Расследование убийства Российской Императорской семьи. Избранные главы - стр. 35
В своем дневнике графиня Гендрикова отмечает:
«27 января. В церкви не были. Солдаты постановили пускать в церковь только по большим праздникам.
15 февраля. Солдатский комитет не позволил нам и сегодня пойти в церковь.
17 февраля. Вчера и сегодня службы дома».
Службы дома осуществлялись под присмотром солдата, и они проходили не без осложнений. Однажды солдат услышал в молитве имя Святой Царицы Александры, не понял смысла молитвы и поднял скандал. Кобылинский едва утихомирил его.
Также без всякого видимого повода солдаты решили выселить людей из свиты и прислуги, живших в доме купца Корнилова, и поселить всех в доме губернатора. Так и было сделано.
А еще они долго обсуждали вопрос о снятии погон с офицеров. Они потребовали через Кобылинского, чтобы Царь снял свои. Кобылинский, чтобы избежать этого оскорбления Императора, попытался урезонить солдат. Те грозили применением силы. И Император вынужден был подчиниться.
Однако я должен сказать, что рядом с солдатами, отравлявшими жизнь в Тобольске, были и другие, как и в Царском Селе, движимые иными чувствами по отношению к государям. Вот что рассказывает Теглева:
«Они делились на два лагеря: одни относились к семье хорошо, другие – напротив. Когда дежурили первые, Император ходил к ним в караульное помещение, разговаривал с ними и играл в шашки. Алексей и великие княжны часто сопровождали его».
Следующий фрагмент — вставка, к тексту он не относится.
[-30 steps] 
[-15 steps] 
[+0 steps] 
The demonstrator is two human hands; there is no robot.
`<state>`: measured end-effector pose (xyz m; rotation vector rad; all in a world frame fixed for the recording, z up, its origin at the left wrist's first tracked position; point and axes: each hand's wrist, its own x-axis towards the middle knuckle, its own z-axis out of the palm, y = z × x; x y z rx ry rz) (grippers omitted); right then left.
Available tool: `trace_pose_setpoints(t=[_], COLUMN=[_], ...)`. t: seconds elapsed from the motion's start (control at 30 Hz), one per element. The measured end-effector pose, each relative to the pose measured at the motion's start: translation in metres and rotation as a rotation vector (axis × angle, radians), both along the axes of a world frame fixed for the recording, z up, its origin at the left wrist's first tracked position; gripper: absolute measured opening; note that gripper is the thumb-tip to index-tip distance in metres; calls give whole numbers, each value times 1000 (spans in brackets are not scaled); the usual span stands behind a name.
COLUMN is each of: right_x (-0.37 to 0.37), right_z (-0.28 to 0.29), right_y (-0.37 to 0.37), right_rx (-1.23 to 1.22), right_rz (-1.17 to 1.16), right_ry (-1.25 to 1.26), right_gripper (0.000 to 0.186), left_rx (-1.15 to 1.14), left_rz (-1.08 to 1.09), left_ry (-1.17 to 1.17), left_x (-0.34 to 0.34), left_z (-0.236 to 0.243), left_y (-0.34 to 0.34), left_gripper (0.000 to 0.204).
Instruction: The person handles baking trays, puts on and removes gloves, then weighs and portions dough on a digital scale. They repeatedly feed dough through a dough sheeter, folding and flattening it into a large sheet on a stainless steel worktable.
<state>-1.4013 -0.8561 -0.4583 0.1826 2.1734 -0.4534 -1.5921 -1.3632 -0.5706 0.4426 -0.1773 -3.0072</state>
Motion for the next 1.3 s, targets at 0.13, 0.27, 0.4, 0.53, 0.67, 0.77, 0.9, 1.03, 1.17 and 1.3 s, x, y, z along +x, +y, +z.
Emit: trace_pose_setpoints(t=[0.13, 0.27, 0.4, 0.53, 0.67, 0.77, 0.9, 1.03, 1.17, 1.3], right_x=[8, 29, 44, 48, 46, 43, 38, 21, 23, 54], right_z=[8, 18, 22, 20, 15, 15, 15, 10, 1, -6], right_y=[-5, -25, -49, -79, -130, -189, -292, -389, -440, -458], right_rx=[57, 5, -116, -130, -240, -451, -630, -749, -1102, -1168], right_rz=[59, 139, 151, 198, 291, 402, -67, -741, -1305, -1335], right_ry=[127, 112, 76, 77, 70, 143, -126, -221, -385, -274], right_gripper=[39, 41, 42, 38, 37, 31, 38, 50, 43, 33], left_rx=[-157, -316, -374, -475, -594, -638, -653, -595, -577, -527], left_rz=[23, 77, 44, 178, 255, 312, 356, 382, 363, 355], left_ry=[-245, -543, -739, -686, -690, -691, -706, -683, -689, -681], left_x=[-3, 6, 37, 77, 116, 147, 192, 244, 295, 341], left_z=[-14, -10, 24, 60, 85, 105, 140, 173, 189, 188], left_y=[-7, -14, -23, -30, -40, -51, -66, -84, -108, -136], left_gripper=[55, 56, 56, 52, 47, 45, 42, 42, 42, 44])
Эти солдаты скрывали свои чувства от товарищей, но они тайно приходили выразить их царю в его кабинет.
Показания Кобылинского:
«Когда хорошие солдаты, настоящие, покидали Тобольск, они тихо поднимались в кабинет Императора, чтобы попрощаться и поцеловаться с ним».
Дневник Гендриковой формален в этом смысле. Там мы читаем:
«14 февраля 1918 года. Вчера и сегодня отбыл лучший отряд солдат 4-го полка.
25 февраля 1918 года. Вчера и сегодня уехали три большие партии солдат. Из 350 человек, приехавших с нами, остались всего приблизительно человек 150. Жаль, что нас покинули лучшие».
Я не могу назвать ни одного офицера, который бы в Тобольске сделал что-то плохое Императорской семье.
Рассказывая выше об отношении офицеров в Царском Селе, я выделил личность полковника Кобылинского, оставив за собой право изучить его отношение в конце периода заточения в Тобольске.
Евгений Степанович Кобылинский был офицером лейб-гвардии Петроградского полка. Он принял участие в Великой войне и был ранен в боях под Лодзью. После выздоровления он вернулся на фронт и был сильно контужен в боях под Старой Гутой. Он снова вернулся на фронт, но контузия повлекла за собой острый нефрит, и он был признан небоеспособным. Генерал Корнилов, по своей собственной инициативе, назначил его комендантом гарнизона в Царском Селе, и в этой должности он прибыл в Тобольск.
В исключительно трудном положении он до конца проявил особую преданность царю, отдав ему свои последние силы.
Вот показания свидетельницы Эрсберг:
«Кобылинский продемонстрировал великую душевную доброту. Он любил царя и его семью, и они все очень хорошо относились к нему. Он был полон предупредительности, но из-за распущенных солдат ему приходилось быть весьма осмотрительным. Однако он проявлял большой такт. Без него, я уверена, Императорской семье пришлось бы сильно страдать».
Другие свидетели говорят, практически, то же самое.